My cat is losing too much weight. He’s lost more than a pound in one week and the doctors are worried and talking about biopsies and potential results and how cats do with chemotherapy. I learned how to give him injections today. I just pull his skin up from his neck and plunge the needle in.
I never knew when I got that tiny kitten, curled up in that little cardboard box, that he would be one of the only constants who would see me through my marriage crumbling apart, most of my family slipping away, the heavy journeys across states, the rebuilding of my life (and again, and again). But here he is. He climbs into my lap and he looks up at me and all he wants is love.
I know there is so much of my life to be grateful for, and I do and I have joy and I know better than to think I’m anything but truly blessed. But sometimes I’m still sad.
I was passing through another airport on way onto another plane the other day and I picked up a Cosmo in an attempt at light and funny reading. Cosmo told me that nothing is so unattractive as insecurity. But here’s the thing. I’m not insecure. I don’t suffer from a lack of confidence. I don’t think I’m undeserving of love. In truth, I’m really pretty arrogant.
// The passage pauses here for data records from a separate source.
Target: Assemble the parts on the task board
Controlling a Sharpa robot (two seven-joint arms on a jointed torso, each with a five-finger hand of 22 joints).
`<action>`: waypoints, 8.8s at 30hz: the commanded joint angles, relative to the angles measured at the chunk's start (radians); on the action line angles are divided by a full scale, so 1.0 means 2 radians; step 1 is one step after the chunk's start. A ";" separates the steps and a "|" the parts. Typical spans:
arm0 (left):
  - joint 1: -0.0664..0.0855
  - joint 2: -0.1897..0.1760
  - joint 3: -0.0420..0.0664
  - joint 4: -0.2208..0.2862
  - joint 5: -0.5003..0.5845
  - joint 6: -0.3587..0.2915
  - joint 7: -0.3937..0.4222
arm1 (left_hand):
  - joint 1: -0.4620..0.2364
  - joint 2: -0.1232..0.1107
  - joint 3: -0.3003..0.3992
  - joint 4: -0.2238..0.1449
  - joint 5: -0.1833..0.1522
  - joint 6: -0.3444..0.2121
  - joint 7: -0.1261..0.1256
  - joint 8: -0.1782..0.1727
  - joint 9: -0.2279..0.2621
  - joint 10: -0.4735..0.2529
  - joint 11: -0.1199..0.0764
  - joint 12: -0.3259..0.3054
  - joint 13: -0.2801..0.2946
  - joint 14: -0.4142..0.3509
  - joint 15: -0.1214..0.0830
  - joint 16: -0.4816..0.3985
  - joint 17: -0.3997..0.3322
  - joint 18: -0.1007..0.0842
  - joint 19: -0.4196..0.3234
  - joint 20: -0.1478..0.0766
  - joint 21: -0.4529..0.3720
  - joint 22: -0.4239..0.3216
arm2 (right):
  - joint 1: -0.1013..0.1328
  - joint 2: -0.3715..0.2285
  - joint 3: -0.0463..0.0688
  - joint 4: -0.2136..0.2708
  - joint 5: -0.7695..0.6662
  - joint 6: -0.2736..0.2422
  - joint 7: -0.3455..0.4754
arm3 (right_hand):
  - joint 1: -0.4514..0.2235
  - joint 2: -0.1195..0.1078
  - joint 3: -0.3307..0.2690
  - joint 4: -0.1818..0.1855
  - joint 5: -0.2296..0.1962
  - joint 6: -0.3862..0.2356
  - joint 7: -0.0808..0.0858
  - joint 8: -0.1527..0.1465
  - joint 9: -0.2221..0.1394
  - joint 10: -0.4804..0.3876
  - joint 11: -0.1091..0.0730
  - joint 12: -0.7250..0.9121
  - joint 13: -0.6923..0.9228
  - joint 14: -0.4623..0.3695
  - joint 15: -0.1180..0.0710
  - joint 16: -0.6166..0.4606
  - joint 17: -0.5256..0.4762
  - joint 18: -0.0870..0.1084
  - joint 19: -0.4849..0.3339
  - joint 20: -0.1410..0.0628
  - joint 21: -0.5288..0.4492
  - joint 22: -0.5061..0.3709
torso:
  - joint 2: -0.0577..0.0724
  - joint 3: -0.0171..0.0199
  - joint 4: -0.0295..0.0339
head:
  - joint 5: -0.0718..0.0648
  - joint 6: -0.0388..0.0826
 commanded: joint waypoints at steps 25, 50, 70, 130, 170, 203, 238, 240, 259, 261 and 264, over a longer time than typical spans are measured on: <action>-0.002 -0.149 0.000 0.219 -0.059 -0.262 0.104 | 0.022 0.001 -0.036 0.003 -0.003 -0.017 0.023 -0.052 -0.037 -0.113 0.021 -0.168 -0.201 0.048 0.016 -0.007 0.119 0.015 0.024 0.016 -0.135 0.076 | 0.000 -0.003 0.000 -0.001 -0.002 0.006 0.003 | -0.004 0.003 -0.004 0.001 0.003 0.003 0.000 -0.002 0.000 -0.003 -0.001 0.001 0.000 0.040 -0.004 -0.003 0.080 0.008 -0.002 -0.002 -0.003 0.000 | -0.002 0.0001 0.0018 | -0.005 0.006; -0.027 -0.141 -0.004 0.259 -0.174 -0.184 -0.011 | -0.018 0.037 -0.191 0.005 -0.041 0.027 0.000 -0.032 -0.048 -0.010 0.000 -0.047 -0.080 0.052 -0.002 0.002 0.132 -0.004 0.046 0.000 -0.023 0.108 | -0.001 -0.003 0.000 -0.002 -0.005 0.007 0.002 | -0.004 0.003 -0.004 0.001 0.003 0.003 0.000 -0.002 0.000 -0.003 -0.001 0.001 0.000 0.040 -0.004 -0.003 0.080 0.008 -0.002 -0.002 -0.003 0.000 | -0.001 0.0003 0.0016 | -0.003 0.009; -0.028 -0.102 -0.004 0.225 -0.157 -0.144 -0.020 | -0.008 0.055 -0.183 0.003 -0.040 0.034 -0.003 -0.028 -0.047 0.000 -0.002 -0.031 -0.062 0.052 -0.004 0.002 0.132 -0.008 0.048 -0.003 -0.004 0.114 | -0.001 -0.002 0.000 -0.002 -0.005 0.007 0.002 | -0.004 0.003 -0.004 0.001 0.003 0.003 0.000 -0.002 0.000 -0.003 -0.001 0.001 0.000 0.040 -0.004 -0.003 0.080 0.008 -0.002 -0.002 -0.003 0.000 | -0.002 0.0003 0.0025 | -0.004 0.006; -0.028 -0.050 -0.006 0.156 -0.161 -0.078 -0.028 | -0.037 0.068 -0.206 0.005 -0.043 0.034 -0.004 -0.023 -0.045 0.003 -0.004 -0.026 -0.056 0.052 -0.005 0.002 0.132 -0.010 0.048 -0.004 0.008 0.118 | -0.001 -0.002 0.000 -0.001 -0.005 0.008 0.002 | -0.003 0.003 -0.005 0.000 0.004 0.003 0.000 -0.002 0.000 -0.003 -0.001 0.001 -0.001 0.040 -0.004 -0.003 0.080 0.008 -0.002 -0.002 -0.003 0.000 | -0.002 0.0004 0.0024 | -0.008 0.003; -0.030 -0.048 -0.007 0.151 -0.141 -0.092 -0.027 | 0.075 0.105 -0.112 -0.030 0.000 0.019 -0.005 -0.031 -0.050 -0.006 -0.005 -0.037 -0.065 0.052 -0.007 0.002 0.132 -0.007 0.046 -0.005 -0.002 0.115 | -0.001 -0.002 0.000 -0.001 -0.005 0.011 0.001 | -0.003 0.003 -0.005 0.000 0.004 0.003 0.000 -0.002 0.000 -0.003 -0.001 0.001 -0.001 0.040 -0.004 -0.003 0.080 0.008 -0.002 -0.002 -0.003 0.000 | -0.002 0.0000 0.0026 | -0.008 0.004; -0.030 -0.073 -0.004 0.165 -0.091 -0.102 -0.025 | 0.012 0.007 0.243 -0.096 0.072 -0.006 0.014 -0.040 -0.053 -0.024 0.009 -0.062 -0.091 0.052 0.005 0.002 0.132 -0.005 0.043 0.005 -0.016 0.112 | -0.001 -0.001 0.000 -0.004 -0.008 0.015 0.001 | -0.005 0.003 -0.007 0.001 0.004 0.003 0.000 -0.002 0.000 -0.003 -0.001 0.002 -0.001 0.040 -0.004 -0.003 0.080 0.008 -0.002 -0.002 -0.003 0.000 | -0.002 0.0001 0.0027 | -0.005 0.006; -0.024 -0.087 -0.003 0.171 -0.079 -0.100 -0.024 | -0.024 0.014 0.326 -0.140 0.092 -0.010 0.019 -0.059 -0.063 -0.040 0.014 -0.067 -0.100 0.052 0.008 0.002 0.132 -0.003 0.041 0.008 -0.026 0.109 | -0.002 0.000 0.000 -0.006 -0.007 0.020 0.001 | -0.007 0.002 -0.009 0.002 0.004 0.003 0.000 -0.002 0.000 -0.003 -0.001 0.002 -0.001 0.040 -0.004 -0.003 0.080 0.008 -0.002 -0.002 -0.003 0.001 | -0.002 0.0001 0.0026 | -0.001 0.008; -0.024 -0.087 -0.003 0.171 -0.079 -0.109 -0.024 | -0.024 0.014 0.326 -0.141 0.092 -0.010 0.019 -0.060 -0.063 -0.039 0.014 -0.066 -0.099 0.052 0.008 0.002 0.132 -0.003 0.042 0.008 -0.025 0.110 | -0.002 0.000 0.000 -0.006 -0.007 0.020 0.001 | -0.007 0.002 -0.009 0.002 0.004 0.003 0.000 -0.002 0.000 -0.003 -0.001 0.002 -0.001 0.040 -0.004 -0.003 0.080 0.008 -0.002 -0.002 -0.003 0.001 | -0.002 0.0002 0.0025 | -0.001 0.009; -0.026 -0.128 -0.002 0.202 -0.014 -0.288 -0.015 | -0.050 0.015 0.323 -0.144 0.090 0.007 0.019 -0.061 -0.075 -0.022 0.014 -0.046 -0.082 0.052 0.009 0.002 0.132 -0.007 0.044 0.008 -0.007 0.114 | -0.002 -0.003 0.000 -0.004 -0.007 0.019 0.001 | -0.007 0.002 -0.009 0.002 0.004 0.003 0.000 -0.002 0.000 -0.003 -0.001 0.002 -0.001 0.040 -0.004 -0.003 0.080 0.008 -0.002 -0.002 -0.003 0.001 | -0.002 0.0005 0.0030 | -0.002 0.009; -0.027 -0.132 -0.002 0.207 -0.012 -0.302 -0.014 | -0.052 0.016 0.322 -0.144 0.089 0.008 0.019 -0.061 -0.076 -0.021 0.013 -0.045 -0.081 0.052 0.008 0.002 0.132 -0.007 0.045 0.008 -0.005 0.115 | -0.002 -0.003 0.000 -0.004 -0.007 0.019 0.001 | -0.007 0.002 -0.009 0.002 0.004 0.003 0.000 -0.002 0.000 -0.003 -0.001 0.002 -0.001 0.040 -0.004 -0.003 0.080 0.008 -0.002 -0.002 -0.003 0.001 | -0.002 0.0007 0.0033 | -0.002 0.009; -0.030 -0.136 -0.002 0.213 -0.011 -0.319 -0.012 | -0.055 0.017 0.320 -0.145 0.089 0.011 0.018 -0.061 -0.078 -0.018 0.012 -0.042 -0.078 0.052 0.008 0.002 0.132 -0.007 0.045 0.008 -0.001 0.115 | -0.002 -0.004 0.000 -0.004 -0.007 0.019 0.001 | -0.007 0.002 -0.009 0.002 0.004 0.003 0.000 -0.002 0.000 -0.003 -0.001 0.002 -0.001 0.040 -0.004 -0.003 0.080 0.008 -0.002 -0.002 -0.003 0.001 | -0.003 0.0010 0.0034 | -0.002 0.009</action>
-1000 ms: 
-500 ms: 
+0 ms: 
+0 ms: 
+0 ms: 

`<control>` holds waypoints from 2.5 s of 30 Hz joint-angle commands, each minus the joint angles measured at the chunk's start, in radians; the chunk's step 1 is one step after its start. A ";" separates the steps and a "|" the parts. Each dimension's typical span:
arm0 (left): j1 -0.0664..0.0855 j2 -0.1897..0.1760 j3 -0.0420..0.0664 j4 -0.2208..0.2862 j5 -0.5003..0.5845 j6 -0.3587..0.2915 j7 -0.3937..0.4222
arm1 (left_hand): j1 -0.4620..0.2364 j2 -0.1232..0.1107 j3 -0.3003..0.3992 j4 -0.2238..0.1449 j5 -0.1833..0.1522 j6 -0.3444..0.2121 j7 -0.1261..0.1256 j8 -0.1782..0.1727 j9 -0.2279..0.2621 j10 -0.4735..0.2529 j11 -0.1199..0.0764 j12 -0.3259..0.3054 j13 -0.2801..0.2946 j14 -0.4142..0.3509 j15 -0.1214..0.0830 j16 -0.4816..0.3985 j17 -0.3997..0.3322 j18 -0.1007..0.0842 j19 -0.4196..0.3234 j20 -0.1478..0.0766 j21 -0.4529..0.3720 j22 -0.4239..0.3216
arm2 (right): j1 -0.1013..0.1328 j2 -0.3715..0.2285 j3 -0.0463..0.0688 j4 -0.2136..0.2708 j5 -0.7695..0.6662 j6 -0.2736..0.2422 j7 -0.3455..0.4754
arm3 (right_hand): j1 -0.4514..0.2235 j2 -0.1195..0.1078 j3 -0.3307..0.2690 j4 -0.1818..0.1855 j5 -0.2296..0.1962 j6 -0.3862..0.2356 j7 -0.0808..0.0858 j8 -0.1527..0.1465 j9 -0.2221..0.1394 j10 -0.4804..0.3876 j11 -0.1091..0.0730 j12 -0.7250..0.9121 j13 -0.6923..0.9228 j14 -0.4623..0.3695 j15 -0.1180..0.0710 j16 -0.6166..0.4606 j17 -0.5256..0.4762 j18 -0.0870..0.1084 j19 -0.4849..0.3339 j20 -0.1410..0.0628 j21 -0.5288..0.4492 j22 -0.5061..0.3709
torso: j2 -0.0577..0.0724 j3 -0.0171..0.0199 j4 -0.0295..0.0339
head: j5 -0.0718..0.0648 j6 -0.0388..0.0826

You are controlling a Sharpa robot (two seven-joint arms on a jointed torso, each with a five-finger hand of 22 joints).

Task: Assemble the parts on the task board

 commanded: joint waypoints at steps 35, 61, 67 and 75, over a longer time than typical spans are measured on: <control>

Because I do think I’m deserving of someone who loves me and for my cat not to die and I’m rather angry at the world that I can’t get what I so clearly am entitled to.
Haven’t I spent too many years giving to other people? Aren’t I pretty enough and smart enough and funny enough and good enough in bed and imaginative and creative and spontaneous and fucking whimsical and interesting? As Avril would say, I’m damn precious, a mother fucking princess, etc.
And yet, all I can do for my cat is learn how to give him injections and scratch his ears and give him love.